▶ **Task statement**
Look through the data below for the line with "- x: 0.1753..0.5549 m" and the line with "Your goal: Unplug", then output those two and all lines in between, exactly as written.

▶ **Entries shown**

....

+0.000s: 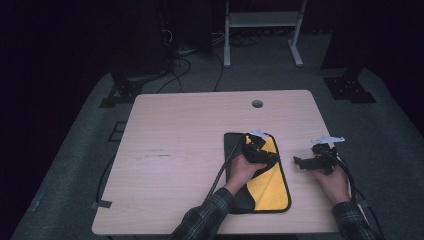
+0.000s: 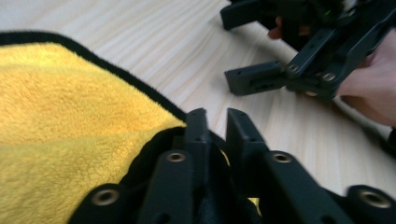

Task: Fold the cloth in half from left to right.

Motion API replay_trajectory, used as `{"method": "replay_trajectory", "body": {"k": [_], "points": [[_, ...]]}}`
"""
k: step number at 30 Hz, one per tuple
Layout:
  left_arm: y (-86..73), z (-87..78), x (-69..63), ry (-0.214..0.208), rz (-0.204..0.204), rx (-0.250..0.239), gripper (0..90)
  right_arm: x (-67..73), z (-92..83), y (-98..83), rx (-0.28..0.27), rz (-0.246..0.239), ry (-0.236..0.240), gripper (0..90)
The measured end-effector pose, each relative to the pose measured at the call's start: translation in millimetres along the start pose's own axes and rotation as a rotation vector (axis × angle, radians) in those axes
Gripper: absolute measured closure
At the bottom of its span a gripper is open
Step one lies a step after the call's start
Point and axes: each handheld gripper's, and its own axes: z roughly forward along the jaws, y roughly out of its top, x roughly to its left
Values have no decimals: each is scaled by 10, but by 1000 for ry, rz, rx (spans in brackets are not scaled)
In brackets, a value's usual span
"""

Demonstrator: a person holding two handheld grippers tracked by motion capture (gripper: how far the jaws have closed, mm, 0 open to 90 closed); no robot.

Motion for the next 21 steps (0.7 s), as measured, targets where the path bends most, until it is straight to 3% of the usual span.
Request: {"method": "replay_trajectory", "body": {"k": [3, 8, 16, 21], "points": [[16, -136, -29, 9, 20, -7, 648, 0, 0, 0, 0, 0, 0, 0], [-51, -480, -22, 60, 35, -31, 478, 0, 0, 0, 0, 0, 0, 0], [-336, -994, 55, 245, 62, -30, 317, -1, 1, 0, -1, -2, 0, 0], [-491, -1208, 132, 336, 58, -3, 294, -1, 1, 0, -1, -1, -1, 0]]}}
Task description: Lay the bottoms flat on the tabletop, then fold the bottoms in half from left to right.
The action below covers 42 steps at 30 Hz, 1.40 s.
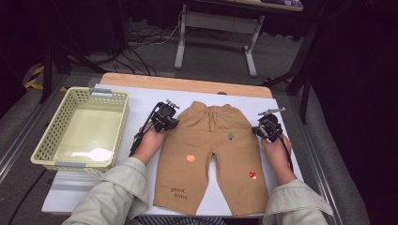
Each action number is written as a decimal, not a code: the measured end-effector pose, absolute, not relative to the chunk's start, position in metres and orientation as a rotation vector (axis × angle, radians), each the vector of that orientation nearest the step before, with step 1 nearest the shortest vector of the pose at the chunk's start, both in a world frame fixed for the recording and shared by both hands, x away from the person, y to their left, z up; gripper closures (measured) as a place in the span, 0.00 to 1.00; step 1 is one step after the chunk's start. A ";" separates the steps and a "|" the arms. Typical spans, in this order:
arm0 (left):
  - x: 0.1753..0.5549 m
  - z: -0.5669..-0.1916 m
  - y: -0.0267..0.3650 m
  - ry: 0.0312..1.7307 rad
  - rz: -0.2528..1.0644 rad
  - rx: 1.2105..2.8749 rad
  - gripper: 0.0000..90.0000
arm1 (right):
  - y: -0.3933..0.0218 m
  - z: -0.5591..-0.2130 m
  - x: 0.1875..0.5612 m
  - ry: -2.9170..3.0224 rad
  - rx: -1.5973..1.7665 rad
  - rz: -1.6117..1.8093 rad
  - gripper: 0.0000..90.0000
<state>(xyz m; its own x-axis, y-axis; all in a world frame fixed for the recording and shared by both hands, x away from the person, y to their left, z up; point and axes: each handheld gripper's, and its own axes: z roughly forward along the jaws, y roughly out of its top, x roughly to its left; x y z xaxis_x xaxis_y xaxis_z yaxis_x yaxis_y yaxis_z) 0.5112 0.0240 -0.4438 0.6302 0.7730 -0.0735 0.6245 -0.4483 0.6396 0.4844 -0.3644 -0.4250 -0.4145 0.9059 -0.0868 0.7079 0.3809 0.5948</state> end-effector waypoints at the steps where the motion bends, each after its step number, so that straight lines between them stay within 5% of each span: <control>1: 0.511 -0.444 0.024 1.087 0.303 2.215 0.94 | -0.364 -0.426 0.485 2.249 1.396 0.673 1.00; 3: 0.511 -0.443 0.026 1.095 0.345 2.223 0.96 | -0.363 -0.426 0.484 2.269 1.380 0.676 0.97; 10: 0.512 -0.441 0.032 1.095 0.313 2.198 0.94 | -0.355 -0.402 0.464 2.256 1.327 0.824 0.59; 12: 0.512 -0.438 0.033 1.087 0.319 2.176 0.76 | -0.350 -0.394 0.456 2.259 1.273 0.876 0.52; 15: 0.511 -0.432 0.037 1.077 0.297 2.123 0.61 | -0.340 -0.384 0.443 2.268 1.213 0.943 0.42; 21: 0.511 -0.428 0.042 1.048 0.286 2.088 0.44 | -0.317 -0.373 0.422 2.287 1.104 1.087 0.26; 42: 0.508 -0.419 0.045 0.995 0.274 2.066 0.32 | -0.235 -0.380 0.395 2.448 0.884 1.182 0.07</control>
<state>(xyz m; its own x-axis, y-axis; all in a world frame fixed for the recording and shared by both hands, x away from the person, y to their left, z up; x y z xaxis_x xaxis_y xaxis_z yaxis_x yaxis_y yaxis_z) 0.5077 0.0455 -0.4194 0.6659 0.7326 -0.1410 0.5573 -0.3629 0.7468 0.3954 -0.2348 -0.3798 -0.7727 0.6347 0.0116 0.4036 0.4771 0.7807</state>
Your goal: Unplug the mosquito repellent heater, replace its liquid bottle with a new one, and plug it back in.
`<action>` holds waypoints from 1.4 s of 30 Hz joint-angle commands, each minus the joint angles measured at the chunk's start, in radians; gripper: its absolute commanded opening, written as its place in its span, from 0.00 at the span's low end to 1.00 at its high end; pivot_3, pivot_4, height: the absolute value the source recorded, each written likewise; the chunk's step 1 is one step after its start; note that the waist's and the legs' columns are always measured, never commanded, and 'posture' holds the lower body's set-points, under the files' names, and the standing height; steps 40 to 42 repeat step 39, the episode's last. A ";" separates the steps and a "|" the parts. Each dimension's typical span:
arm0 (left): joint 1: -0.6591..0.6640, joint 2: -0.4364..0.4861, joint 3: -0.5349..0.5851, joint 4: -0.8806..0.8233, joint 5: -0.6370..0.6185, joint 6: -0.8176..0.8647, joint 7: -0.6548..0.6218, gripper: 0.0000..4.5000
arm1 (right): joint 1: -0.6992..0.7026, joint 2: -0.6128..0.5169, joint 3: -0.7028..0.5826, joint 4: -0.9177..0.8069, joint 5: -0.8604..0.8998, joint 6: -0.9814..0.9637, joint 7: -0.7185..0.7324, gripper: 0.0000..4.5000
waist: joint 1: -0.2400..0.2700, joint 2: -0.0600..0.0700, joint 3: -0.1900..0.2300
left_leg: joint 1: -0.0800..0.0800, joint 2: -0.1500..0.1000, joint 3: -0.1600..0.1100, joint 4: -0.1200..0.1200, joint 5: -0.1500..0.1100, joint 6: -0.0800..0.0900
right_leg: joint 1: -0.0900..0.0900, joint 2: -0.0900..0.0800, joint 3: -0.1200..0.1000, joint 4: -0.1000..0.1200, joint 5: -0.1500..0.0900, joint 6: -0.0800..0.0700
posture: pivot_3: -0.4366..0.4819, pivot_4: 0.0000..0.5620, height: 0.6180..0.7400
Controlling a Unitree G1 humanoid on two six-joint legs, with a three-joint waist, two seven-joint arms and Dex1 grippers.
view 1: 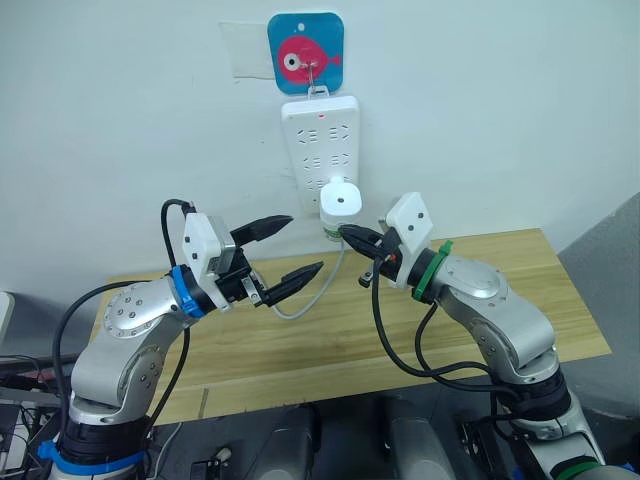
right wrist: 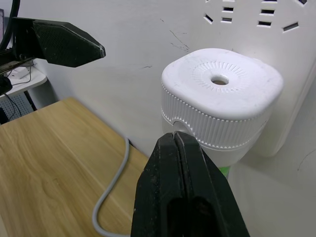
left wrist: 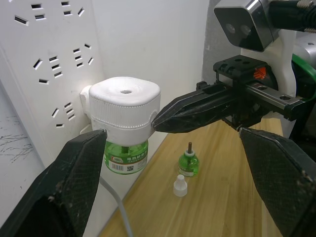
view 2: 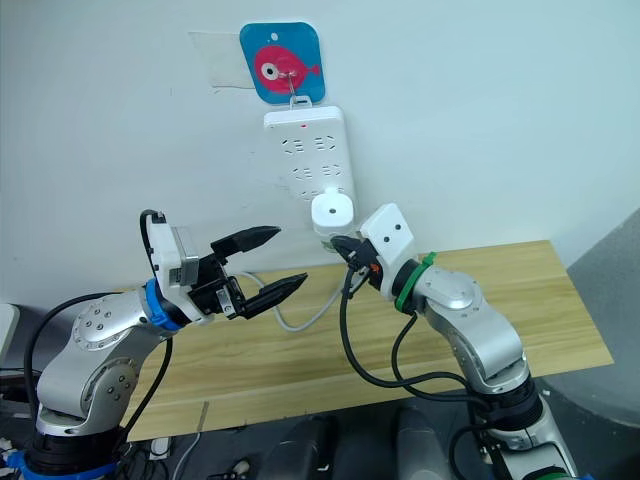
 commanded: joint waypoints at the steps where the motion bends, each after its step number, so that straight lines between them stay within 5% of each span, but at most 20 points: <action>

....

▶ **Response to the exercise**
  - x: 0.1753..0.5549 m
  - z: -0.5669..-0.1916 m
  - y: -0.0267..0.3650 m
  - ry: 0.0312..1.7307 rad
  - rz: -0.2528..1.0644 rad
  - rx: 1.2105..2.8749 rad
  - gripper: 0.0000..90.0000
arm1 (right):
  - y: -0.3933..0.0218 m
  - z: -0.5591..-0.2130 m
  - x: 0.1875..0.5612 m
  - ry: -2.9170..3.0224 rad
  - rx: -1.5973..1.7665 rad
  - rz: -1.6117..1.8093 rad
  - gripper: 0.0000..90.0000
<state>(xyz m; its own x-axis, y-axis; all in a world frame fixed for the recording and shared by both hands, x away from the person, y to their left, z up; point and axes: each handheld gripper's, and its own axes: z roughly forward along the jaws, y roughly out of its top, x roughly to its left; x y z xaxis_x xaxis_y xaxis_z yaxis_x yaxis_y yaxis_z) 0.5112 0.0240 -0.4438 0.6302 0.7730 -0.0735 0.6245 -0.4483 0.6396 0.4844 -0.3644 -0.4250 -0.4145 0.9059 -0.0868 0.7079 0.3809 0.5948</state> end-effector waypoints at the steps where the motion bends, each after its step number, so that straight lines between them stay within 5% of each span: <control>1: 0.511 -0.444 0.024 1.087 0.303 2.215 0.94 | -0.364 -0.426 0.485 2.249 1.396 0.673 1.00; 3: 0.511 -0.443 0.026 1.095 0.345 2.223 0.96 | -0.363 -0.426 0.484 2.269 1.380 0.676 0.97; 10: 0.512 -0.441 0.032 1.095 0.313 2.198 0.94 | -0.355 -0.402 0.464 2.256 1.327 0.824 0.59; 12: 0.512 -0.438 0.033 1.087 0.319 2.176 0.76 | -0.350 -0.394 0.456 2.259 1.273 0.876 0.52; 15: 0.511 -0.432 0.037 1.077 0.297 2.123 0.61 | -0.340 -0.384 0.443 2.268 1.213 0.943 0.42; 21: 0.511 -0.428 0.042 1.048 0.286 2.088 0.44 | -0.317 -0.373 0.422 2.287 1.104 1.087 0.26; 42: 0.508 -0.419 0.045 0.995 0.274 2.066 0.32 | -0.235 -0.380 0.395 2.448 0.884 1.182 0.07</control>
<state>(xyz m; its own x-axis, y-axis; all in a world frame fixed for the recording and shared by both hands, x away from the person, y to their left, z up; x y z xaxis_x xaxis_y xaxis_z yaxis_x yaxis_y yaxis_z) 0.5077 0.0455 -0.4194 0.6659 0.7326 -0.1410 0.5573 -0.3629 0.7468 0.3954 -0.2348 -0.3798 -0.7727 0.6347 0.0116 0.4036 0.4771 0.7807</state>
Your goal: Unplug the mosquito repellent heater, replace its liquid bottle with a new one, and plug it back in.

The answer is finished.